### TO DO
Which lines of the records below contain the word "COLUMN"? Report each of them in full.

### DATA FOR THIS EXERCISE
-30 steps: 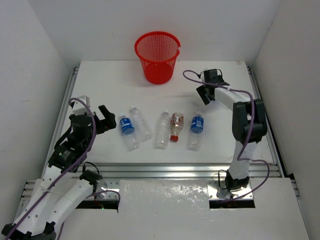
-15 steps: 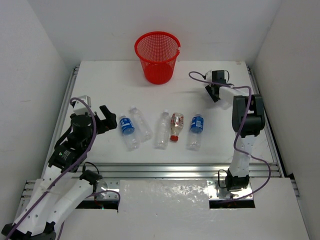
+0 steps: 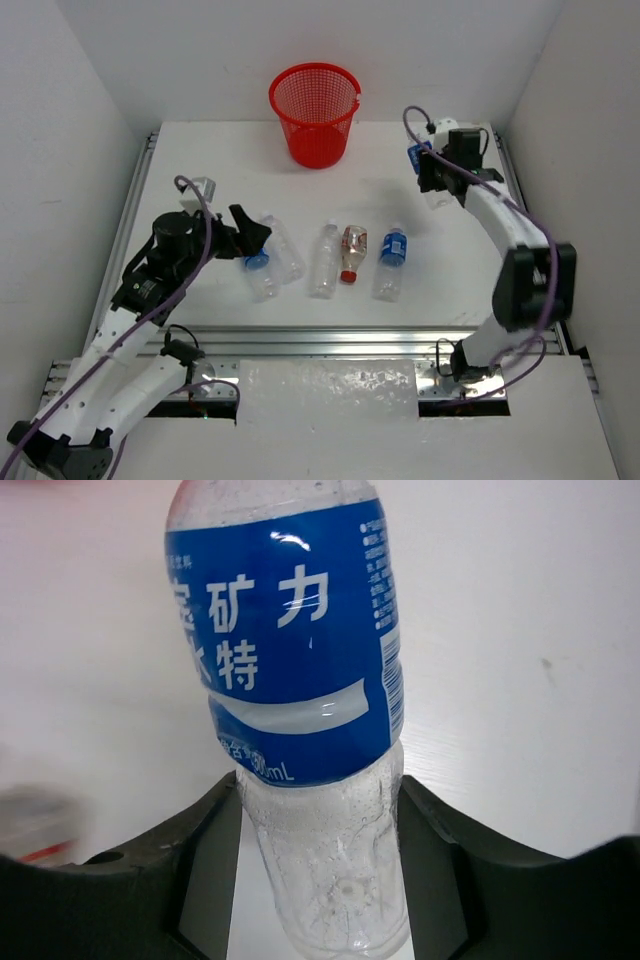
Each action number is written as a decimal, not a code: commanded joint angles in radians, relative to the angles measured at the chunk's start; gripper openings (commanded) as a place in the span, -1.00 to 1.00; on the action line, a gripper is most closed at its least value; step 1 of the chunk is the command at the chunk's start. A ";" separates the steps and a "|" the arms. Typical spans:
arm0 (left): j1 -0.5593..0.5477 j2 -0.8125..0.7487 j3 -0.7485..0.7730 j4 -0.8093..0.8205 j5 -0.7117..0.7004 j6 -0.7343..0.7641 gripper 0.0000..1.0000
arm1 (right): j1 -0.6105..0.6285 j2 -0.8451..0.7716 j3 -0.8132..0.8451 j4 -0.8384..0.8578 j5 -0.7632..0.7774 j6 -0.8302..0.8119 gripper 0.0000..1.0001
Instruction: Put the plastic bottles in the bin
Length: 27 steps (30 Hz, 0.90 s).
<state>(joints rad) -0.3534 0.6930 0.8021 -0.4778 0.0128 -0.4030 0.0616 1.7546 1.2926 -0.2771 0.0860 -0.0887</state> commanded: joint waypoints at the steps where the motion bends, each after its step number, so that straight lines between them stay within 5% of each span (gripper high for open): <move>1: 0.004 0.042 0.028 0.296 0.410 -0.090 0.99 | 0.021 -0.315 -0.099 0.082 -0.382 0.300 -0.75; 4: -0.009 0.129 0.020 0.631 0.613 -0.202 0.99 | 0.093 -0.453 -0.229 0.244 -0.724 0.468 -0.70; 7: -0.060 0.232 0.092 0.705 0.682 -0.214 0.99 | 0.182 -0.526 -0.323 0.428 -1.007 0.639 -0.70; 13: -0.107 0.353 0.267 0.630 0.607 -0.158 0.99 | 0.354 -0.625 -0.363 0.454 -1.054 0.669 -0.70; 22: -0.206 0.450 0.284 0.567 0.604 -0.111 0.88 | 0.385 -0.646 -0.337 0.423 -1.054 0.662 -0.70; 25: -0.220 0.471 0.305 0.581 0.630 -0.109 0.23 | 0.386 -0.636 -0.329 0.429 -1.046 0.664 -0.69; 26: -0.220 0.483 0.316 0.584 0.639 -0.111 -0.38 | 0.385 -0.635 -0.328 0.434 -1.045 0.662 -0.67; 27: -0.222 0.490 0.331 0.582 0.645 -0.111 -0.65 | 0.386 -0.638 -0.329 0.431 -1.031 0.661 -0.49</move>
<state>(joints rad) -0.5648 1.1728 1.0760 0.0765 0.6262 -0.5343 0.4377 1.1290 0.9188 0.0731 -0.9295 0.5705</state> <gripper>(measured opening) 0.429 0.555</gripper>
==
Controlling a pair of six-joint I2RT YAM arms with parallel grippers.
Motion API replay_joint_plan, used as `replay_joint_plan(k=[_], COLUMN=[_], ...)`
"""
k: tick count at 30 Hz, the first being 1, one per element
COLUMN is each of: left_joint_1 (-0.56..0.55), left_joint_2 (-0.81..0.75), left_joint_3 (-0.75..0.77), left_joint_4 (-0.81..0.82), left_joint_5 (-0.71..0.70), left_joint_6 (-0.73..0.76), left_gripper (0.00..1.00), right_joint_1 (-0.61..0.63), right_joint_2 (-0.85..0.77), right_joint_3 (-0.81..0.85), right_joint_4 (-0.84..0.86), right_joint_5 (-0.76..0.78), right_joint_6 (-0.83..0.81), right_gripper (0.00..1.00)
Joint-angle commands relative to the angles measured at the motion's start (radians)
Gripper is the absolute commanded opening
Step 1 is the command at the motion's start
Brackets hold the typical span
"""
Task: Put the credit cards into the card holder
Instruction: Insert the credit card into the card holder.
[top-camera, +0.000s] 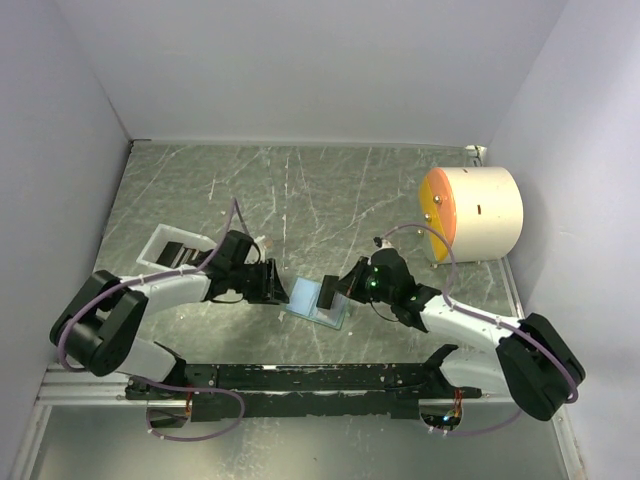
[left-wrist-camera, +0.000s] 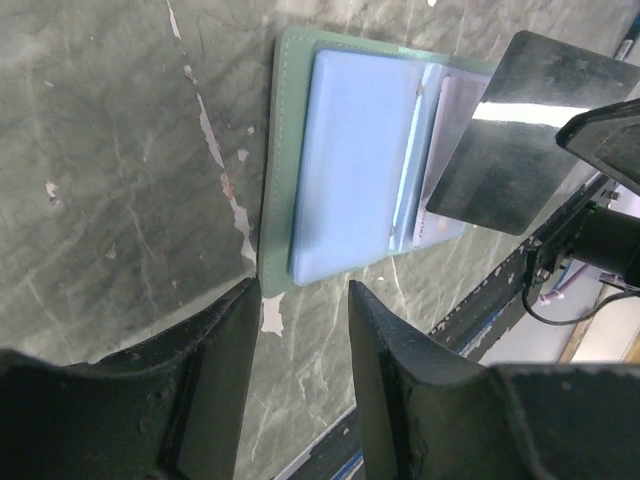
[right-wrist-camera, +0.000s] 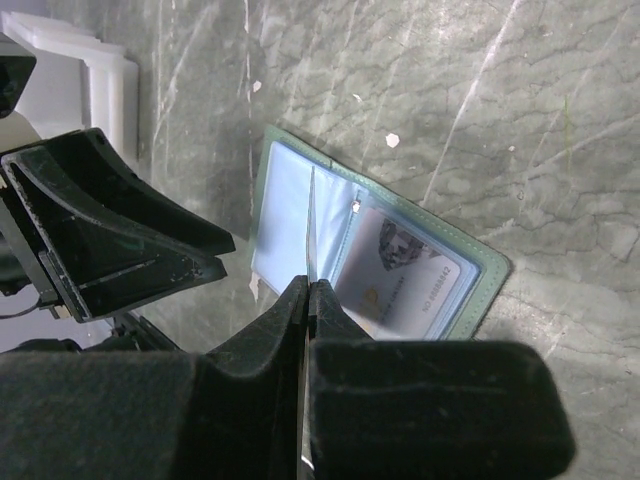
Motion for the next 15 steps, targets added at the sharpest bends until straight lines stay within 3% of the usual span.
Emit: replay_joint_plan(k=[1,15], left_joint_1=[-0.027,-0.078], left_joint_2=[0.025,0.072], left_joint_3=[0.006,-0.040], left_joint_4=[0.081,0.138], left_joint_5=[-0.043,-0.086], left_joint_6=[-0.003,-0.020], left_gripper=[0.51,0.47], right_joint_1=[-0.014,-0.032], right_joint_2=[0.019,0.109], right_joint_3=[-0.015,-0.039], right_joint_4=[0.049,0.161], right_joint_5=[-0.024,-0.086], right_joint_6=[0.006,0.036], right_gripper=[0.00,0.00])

### SOLUTION BELOW
Motion API replay_joint_plan, used as `replay_joint_plan(k=[_], COLUMN=[_], ...)`
COLUMN is each of: left_joint_1 (-0.56..0.55), left_joint_2 (-0.81..0.75), left_joint_3 (-0.75..0.77), left_joint_4 (-0.81..0.82), left_joint_5 (-0.71..0.70), left_joint_6 (-0.73..0.76), left_gripper (0.00..1.00), right_joint_1 (-0.61..0.63), right_joint_2 (-0.85..0.77), right_joint_3 (-0.81..0.85), right_joint_4 (-0.84..0.86), right_joint_5 (-0.76..0.78), right_joint_6 (-0.83..0.81), right_gripper (0.00..1.00)

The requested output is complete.